● Given entries:

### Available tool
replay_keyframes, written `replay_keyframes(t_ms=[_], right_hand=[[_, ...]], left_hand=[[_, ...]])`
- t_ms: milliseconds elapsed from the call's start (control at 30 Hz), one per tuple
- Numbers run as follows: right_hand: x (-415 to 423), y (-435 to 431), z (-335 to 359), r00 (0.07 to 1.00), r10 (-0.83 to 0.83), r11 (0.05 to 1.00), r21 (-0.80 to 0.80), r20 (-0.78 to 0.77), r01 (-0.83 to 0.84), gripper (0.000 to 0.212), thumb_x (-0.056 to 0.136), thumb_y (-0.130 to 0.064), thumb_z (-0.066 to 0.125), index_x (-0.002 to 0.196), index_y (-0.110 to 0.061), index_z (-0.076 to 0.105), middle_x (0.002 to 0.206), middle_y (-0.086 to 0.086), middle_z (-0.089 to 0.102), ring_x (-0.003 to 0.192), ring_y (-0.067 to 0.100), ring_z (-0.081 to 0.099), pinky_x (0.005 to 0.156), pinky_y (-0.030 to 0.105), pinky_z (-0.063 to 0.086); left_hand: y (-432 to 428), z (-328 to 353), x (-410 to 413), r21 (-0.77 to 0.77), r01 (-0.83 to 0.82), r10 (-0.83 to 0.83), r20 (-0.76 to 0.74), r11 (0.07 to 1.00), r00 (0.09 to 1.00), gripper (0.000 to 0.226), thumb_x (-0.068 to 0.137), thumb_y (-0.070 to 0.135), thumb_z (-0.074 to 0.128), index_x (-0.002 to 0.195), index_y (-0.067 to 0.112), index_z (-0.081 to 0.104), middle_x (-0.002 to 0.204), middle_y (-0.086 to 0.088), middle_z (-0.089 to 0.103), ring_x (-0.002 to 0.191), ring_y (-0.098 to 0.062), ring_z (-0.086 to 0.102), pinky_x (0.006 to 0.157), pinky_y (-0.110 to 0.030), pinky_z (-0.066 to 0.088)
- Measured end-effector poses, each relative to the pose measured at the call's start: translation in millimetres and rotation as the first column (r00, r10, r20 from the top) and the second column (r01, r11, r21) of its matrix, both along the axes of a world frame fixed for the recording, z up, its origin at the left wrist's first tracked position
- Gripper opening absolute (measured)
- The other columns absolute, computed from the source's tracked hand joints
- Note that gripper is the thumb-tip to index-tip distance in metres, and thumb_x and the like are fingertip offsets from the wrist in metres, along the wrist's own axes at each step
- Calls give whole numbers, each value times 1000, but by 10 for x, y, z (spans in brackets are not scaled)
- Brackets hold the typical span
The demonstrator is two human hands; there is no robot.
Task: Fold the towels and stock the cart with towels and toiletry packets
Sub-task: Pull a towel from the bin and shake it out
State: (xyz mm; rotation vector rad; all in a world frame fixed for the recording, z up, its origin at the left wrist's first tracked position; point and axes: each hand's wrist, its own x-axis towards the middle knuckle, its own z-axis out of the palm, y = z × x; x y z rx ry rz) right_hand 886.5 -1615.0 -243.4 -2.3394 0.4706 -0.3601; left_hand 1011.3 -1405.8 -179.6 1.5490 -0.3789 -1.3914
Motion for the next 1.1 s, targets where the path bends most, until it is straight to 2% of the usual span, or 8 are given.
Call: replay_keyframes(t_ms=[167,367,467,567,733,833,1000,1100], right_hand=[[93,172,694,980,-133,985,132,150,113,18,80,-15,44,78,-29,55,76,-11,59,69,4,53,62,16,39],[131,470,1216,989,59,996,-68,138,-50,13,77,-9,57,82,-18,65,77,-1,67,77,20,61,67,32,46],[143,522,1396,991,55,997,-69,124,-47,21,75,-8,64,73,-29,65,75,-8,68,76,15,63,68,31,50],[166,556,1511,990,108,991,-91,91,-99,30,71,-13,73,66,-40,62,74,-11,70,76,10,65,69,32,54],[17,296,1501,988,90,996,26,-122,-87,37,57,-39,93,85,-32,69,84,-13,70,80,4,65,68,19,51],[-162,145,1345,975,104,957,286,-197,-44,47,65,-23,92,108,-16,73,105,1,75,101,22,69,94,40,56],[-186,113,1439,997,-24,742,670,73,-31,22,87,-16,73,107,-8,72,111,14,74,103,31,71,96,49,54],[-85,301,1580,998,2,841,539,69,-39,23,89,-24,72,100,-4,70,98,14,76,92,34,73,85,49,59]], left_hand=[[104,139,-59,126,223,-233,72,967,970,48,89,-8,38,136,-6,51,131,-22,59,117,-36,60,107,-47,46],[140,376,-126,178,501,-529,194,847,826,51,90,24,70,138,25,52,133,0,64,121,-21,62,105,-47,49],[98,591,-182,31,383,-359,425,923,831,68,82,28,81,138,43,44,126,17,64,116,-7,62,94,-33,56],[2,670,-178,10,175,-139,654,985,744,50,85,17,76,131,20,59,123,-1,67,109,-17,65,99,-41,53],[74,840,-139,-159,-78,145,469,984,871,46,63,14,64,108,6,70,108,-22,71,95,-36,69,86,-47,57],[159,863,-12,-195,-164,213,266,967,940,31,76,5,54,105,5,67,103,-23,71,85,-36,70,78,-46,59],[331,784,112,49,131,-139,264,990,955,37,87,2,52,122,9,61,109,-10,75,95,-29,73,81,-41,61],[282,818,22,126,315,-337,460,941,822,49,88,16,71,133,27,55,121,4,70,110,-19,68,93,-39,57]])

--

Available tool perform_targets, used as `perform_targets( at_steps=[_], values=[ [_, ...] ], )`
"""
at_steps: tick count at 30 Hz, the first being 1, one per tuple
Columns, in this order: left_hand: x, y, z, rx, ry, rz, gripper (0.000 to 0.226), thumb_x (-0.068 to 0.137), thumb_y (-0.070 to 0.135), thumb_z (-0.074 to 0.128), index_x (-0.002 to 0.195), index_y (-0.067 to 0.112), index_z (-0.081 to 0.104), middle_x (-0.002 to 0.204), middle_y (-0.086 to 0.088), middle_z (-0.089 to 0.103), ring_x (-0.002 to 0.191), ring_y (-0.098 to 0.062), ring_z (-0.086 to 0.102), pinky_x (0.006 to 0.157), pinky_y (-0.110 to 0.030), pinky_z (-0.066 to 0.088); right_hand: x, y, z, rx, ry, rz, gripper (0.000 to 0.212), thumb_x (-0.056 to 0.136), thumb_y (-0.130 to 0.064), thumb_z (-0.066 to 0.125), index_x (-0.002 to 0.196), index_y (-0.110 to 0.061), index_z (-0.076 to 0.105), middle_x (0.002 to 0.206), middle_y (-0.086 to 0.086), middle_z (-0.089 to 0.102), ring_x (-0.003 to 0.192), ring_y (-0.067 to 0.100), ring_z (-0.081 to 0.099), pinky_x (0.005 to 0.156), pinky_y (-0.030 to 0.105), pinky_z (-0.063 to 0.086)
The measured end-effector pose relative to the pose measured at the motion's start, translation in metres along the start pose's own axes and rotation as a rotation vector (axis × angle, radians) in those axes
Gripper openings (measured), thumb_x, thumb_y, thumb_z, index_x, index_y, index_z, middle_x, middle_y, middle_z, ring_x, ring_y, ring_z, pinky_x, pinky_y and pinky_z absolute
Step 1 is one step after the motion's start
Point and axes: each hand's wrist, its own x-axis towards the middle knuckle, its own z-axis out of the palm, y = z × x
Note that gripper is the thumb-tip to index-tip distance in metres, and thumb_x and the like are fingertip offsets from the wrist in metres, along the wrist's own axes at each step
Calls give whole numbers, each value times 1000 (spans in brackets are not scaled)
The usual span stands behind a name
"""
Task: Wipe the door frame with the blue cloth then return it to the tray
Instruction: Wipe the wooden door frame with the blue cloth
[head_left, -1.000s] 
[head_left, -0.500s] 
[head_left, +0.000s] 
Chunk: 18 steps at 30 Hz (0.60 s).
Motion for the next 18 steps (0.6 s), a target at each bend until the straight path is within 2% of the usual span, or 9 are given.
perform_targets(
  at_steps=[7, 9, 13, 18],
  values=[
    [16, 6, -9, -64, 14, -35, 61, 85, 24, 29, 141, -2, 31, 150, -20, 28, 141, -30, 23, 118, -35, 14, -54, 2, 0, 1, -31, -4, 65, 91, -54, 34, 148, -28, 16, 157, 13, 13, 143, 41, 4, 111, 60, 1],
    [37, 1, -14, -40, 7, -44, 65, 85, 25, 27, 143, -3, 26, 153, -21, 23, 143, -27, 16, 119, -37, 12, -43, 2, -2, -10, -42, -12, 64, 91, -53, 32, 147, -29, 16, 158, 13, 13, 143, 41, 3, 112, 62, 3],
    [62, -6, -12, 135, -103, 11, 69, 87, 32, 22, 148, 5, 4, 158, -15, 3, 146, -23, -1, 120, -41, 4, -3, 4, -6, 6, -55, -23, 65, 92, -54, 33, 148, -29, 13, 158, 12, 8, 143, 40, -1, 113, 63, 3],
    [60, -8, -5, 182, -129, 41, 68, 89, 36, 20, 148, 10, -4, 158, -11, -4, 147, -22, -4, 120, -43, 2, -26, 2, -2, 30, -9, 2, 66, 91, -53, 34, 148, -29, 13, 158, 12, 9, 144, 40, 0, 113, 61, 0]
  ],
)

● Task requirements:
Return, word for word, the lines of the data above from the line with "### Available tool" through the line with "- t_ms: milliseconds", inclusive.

● Answer for this exercise:
### Available tool
replay_keyframes, written `replay_keyframes(t_ms=[_], right_hand=[[_, ...]], left_hand=[[_, ...]])`
- t_ms: milliseconds elapsed from the call's start (control at 30 Hz), one per tuple

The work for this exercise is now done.